Die im Dunkeln sieht man nicht
Auf einen Spionageroman zusteuern, dann scharf zu den Labyrinthen des Selbstverlustes abbiegen: Javier Marías erzählt in "Berta Isla" von einer Frau, der nicht nur ihr Mann abhanden kommt.
Von Frauke Meyer-Gosau
Die Literaten sind sich nicht einig: Ist "jeder Mensch eine Insel, die sich nach Vereinigung mit dem Festland sehnt", wie Arthur Koestler meinte, oder ist, wie John Donne 500 Jahre zuvor schrieb, gerade das Gegenteil wahr: "Niemand ist eine Insel, in sich ganz; jeder Mensch ist ein Stück des Kontinents"? Javier Marías scheint in dieser Frage entschieden. "Berta Isla" heißt sein neuer Roman, betitelt nach der weiblichen Hauptfigur. Sie trägt die "Insel"-Existenz schon im Namen, und so weit wir ihrem Leben in diesem Buch folgen - von der Mitte der Sechzigerjahre des 20. Jahrhunderts bis ungefähr an dessen Ende -, ist die Verbindung zu ihrem Daseins-Kontinent, dem gemeinsamen Leben mit Tomás "Tom" Nevinson, erst löchrig geworden, dann unstet, und am 4. April 1982 schließlich komplett abgebrochen.
Auch Toms unerwartetes Wiederauftauchen zwölf Jahre später kann die verlorenenen Gewissheiten nicht wiederherstellen.

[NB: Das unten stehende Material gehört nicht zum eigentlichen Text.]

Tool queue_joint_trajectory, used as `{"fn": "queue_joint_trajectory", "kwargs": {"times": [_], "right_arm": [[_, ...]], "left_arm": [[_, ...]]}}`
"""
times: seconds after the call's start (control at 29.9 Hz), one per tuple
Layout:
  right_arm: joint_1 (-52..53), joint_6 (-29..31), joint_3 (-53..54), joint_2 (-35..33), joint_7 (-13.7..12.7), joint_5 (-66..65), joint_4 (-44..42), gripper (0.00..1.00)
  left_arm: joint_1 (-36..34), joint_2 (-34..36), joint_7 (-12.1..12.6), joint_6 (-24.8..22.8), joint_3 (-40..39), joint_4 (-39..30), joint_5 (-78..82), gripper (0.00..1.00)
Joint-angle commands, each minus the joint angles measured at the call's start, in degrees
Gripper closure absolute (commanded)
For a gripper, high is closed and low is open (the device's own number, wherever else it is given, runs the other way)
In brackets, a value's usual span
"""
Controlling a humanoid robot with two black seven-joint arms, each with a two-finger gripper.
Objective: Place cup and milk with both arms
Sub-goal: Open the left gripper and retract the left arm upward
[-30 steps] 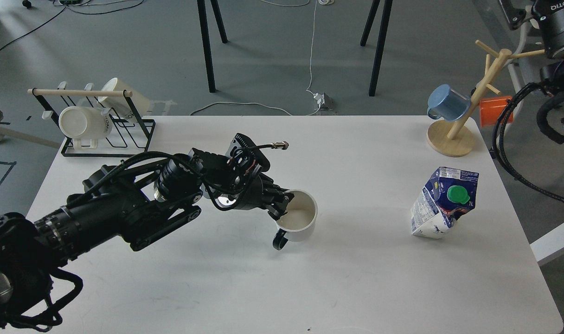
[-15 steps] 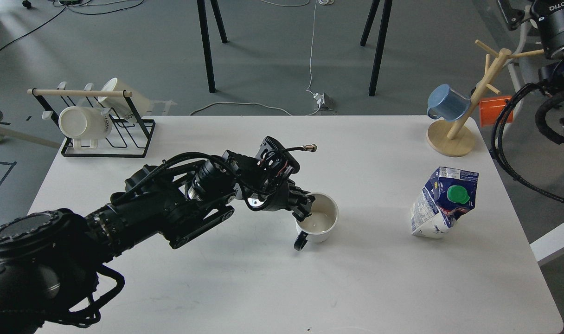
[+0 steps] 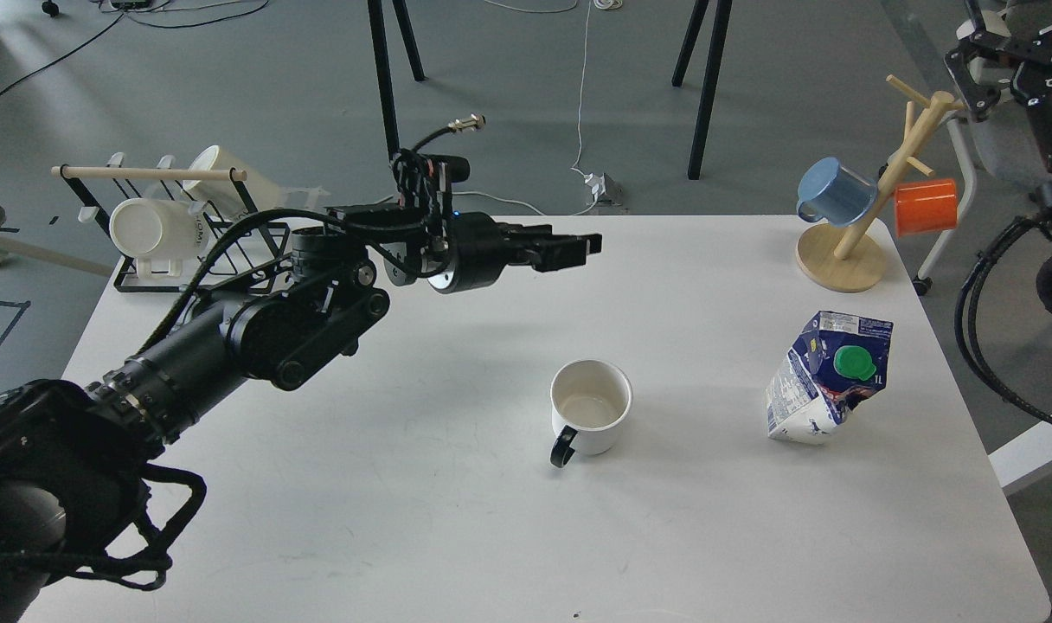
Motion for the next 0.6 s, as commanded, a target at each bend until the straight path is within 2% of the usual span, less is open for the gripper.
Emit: {"fn": "queue_joint_trajectory", "kwargs": {"times": [0.0,0.3,0.4,0.57], "right_arm": [[-10.4,0.0,3.5,-2.6,0.6,2.7,7.2,0.01],[-35.4,0.0,12.7,-1.4,1.9,2.8,19.6,0.01],[-42.7,0.0,14.7,1.9,2.8,2.8,23.2,0.01],[-53.3,0.0,16.3,7.7,2.9,2.7,25.3,0.01]], "left_arm": [[0.8,4.3,-0.1,0.9,-6.7,0.1,-20.9,0.01],[2.7,12.9,-1.1,1.5,-7.3,2.2,-79.6,0.01],[3.0,14.7,-1.1,1.5,-7.3,3.1,-89.1,0.00],[4.2,16.3,-1.1,0.7,-7.6,7.2,-93.2,0.01]]}}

Sie wird bleiben, was Marías ihr mit ihrem Namen aufgegeben hat: ein insuläres Wesen mit nur wenigen, fragilen Brücken zu dem, was für andere ein normales Leben ist. Dabei schien für Berta und Tomás zunächst alles genau in diese Richtung zu laufen. Als Kinder lernen sie sich kennen, gehen zusammen in Madrid auf die angesehene Schule "Instituto Británico", an der auch Toms Mutter unterrichtet, und mit noch nicht 15 Jahren tun sie sich, in zunächst nur "geschwisterlicher Verschworenheit", zu einem Paar zusammen.